= What to do =
Find the word "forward" in the data, then copy each line where it is found.

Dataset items
- - - - -

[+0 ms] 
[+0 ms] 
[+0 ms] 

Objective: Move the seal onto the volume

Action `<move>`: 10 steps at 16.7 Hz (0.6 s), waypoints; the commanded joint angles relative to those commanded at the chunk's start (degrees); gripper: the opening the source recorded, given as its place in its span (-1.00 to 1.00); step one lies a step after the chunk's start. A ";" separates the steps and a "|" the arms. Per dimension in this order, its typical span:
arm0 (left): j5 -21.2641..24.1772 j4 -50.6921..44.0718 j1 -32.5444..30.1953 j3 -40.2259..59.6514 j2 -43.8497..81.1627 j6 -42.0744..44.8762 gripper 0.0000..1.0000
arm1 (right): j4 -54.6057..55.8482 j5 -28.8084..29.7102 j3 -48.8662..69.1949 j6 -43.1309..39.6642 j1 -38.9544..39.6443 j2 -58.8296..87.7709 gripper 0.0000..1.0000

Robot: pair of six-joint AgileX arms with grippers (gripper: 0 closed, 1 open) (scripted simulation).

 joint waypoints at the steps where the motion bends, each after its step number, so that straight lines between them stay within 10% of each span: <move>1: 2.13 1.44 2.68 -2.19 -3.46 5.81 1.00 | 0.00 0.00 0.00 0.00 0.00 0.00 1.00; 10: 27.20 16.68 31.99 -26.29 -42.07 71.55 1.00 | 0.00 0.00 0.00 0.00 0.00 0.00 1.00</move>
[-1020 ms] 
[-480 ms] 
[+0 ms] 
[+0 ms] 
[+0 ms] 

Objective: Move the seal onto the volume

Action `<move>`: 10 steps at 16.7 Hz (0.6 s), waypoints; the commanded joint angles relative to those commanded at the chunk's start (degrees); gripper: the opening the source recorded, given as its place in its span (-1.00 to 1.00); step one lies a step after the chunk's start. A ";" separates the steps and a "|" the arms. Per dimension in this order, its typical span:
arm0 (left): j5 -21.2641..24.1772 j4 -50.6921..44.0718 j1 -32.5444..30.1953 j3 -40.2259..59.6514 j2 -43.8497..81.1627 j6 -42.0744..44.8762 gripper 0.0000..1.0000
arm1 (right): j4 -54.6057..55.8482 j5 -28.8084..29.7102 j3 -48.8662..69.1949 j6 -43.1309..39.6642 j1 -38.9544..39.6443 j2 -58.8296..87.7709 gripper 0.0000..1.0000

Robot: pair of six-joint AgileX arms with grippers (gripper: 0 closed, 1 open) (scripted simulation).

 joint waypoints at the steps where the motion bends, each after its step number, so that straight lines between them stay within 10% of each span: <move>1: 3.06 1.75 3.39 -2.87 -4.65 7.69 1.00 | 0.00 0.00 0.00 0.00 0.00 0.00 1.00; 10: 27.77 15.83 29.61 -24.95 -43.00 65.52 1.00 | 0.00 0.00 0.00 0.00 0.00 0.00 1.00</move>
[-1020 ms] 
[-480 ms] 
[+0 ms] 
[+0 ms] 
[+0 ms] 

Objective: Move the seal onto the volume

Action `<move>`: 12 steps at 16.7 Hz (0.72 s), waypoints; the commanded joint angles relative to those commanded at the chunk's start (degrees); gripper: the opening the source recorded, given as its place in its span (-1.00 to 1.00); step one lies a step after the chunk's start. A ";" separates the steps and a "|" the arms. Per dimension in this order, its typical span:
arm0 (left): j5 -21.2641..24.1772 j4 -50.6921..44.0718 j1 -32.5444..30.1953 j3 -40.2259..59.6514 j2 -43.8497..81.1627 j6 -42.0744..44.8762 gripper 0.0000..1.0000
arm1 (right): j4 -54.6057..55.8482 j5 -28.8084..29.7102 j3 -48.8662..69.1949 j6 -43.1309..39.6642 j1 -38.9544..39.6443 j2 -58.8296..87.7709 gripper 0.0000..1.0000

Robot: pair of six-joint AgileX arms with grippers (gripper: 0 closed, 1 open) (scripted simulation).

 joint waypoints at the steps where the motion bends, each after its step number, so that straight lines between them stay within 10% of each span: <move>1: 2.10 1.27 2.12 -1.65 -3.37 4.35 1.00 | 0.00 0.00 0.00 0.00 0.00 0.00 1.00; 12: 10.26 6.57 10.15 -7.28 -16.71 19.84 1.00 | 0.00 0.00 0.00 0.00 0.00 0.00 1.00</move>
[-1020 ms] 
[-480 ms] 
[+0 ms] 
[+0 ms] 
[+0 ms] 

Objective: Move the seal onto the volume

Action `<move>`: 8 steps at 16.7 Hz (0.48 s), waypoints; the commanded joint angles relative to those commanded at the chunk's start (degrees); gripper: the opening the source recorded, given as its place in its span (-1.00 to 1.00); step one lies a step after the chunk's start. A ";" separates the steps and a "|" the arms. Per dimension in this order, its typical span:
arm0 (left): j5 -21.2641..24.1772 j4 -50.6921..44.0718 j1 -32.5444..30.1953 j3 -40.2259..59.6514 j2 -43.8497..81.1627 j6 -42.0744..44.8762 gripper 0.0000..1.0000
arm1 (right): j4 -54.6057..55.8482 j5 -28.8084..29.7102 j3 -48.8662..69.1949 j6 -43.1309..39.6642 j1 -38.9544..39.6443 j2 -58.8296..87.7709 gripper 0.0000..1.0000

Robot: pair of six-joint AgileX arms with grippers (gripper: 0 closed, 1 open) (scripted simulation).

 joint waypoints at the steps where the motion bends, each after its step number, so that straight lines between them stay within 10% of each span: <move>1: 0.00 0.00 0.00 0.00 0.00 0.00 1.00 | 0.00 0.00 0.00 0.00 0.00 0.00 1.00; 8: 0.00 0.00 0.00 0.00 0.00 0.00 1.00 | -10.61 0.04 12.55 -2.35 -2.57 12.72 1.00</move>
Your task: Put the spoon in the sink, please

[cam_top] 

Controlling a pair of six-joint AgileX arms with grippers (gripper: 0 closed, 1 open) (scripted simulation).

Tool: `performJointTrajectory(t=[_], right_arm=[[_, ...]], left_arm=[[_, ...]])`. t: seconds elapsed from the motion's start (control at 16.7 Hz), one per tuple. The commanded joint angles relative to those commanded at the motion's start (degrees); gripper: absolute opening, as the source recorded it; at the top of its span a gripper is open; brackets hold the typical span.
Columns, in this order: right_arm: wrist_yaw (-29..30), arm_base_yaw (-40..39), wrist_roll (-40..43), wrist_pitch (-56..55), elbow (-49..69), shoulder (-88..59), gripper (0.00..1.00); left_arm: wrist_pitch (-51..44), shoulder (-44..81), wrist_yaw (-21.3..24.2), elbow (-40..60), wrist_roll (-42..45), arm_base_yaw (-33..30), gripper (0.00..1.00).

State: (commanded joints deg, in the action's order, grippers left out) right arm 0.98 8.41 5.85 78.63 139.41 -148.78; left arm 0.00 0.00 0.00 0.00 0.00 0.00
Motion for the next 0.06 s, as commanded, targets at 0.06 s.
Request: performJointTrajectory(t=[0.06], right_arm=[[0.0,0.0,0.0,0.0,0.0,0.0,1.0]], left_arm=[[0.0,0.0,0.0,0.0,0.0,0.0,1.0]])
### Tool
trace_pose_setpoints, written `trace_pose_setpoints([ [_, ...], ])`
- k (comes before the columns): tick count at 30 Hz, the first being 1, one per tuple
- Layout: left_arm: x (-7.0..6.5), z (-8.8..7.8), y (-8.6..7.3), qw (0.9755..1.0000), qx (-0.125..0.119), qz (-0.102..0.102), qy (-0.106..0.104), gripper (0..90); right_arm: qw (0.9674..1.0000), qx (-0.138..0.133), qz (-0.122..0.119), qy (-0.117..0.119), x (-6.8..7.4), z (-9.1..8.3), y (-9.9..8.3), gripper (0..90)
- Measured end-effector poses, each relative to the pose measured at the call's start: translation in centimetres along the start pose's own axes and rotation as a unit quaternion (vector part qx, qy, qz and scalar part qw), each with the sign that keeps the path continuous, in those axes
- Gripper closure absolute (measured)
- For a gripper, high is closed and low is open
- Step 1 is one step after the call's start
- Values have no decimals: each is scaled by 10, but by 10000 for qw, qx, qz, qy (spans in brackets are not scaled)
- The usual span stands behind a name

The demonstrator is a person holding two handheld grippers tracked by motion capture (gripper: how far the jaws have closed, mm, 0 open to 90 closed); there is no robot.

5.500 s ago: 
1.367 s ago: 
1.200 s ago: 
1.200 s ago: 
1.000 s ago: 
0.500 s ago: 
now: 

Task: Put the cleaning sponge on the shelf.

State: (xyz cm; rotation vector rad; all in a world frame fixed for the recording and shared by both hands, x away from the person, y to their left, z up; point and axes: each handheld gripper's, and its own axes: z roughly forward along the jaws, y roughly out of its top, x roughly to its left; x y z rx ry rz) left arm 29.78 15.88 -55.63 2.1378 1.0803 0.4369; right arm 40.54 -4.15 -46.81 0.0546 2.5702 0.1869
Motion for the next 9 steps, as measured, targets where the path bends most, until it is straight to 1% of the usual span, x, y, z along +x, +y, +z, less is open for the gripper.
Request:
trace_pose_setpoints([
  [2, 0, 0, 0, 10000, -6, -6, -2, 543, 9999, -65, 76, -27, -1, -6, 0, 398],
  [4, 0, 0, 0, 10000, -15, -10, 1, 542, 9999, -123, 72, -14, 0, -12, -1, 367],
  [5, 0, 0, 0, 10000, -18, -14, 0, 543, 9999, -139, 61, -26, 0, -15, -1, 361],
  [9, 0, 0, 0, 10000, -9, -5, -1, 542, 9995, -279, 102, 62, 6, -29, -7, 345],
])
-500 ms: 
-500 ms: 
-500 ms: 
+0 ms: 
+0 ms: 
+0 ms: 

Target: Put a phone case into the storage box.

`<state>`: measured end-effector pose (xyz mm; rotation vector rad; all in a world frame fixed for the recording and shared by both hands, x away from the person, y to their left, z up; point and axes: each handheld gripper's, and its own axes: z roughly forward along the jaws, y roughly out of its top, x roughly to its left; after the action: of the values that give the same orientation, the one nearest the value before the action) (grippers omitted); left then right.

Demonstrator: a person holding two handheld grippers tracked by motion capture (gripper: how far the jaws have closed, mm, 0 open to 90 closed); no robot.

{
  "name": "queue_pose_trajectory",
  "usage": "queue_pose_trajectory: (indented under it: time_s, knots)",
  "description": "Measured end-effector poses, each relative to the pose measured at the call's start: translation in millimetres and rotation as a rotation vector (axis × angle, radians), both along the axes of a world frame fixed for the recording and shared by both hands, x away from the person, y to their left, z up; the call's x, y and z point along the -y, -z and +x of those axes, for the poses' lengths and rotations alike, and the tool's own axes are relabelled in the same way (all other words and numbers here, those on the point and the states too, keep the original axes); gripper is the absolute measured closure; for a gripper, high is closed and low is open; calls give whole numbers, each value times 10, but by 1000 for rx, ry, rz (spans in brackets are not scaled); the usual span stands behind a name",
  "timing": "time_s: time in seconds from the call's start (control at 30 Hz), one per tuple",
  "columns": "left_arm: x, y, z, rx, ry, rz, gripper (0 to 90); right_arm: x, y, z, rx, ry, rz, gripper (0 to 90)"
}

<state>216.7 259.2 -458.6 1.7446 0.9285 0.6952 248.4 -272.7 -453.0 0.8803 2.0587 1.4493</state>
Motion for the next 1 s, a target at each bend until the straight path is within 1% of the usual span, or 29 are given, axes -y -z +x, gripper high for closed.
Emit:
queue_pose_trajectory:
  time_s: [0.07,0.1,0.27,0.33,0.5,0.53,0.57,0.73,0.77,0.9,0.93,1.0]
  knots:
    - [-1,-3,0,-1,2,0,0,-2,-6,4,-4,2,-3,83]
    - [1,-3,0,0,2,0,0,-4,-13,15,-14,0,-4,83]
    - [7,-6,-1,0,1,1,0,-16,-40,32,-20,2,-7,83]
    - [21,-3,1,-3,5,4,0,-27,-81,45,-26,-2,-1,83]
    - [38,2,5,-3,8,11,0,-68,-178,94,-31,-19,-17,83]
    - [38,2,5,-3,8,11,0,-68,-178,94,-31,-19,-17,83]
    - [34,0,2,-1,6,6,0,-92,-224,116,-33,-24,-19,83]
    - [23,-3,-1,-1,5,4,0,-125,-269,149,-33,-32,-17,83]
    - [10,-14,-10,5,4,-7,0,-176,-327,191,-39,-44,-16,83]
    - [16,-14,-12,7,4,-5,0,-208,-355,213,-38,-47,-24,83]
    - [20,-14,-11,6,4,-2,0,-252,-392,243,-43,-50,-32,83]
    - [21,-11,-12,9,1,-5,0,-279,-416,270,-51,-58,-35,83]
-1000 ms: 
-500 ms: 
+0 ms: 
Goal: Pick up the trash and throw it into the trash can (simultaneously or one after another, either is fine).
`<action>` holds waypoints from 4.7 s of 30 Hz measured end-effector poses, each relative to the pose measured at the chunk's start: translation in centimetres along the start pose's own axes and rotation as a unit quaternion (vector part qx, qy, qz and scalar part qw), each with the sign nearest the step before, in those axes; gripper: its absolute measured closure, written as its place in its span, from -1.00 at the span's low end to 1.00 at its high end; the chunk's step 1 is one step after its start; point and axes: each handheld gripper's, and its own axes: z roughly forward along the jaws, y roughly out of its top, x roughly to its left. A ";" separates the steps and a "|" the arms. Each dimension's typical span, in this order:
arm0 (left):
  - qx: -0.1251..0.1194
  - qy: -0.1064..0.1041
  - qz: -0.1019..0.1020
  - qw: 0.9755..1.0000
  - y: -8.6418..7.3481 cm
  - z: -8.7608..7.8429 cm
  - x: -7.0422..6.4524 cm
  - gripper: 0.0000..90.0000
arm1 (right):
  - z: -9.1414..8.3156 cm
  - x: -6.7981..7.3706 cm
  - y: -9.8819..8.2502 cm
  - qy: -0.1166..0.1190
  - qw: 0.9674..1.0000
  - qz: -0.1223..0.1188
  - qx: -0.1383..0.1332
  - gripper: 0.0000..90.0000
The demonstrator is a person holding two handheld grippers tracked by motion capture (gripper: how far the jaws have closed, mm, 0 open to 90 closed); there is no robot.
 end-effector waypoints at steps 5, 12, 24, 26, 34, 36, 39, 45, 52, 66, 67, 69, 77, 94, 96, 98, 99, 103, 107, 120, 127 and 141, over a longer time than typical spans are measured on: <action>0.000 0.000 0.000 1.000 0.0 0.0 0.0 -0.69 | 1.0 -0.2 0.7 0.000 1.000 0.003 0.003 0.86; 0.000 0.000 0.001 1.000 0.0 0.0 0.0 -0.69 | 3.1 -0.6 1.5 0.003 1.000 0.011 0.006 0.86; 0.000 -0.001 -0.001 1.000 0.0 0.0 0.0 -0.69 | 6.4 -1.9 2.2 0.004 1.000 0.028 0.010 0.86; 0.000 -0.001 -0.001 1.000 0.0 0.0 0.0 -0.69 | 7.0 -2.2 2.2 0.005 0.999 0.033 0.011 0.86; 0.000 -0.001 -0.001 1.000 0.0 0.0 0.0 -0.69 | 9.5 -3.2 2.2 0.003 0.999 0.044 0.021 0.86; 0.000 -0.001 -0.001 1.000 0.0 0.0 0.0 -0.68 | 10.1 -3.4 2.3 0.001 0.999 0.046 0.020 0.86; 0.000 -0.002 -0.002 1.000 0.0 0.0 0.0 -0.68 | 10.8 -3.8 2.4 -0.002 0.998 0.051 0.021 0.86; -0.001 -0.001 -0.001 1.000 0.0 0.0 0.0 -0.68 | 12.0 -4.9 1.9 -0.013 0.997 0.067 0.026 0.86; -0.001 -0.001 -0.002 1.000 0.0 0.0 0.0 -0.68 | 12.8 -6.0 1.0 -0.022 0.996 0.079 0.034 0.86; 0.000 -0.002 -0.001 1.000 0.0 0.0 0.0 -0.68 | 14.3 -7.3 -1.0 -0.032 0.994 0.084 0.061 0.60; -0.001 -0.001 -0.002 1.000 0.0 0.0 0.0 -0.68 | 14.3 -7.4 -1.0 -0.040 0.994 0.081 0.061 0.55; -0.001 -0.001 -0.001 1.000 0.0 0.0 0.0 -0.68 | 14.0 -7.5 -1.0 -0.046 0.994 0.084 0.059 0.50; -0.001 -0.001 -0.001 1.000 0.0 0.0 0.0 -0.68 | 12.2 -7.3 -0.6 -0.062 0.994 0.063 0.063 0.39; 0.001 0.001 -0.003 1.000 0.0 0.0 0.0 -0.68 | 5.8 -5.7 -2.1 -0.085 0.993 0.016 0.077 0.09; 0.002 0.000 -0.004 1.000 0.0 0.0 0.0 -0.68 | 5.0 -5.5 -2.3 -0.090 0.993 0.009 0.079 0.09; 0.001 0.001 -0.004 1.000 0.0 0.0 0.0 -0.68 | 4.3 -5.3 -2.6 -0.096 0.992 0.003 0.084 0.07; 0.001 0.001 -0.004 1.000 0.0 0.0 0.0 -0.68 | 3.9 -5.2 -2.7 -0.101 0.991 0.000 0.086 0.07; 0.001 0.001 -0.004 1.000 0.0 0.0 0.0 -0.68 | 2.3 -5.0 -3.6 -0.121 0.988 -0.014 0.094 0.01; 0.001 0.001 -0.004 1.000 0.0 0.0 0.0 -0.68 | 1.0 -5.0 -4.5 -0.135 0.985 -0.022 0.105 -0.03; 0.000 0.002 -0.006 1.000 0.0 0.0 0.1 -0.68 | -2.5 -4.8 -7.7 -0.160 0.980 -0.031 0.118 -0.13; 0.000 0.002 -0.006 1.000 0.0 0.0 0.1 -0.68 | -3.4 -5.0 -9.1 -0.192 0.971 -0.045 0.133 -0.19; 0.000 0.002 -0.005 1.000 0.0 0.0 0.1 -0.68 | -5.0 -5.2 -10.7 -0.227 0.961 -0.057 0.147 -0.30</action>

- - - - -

= The answer =
State: (xyz cm; rotation vector rad; all in a world frame fixed for the recording and shared by both hands, x away from the person, y to their left, z up; point and axes: each handheld gripper's, and its own axes: z roughly forward along the jaws, y roughly out of its top, x roughly to its left; x y z rx ry rz) left arm 29.78 15.88 -55.63 2.1378 1.0803 0.4369; right arm 40.54 -4.15 -46.81 0.0546 2.5702 0.1869
`<state>`: measured end-effector pose (xyz mm; rotation vector rad; all in a world frame fixed for the recording and shared by both hands, x away from the person, y to their left, z up; point and axes: each handheld gripper's, and its own axes: z roughly forward along the jaws, y roughly out of its top, x roughly to its left; after the action: of the values that give the same orientation, the one nearest the value before the action) (grippers omitted); left then right.
`<action>` holds waypoints from 4.7 s of 30 Hz measured end-effector poses, each relative to the pose measured at the chunk's start: translation in centimetres along the start pose's own axes and rotation as a unit quaternion (vector part qx, qy, qz and scalar part qw), each with the sign nearest the step before, in those axes; gripper: its absolute measured closure, written as its place in its span, from -1.00 at the span's low end to 1.00 at its high end; the chunk's step 1 is one step after its start; point and axes: each handheld gripper's, and its own axes: z roughly forward along the jaws, y roughly out of its top, x roughly to its left. A ";" separates the steps and a "|" the arms. Each dimension's typical span, in this order:

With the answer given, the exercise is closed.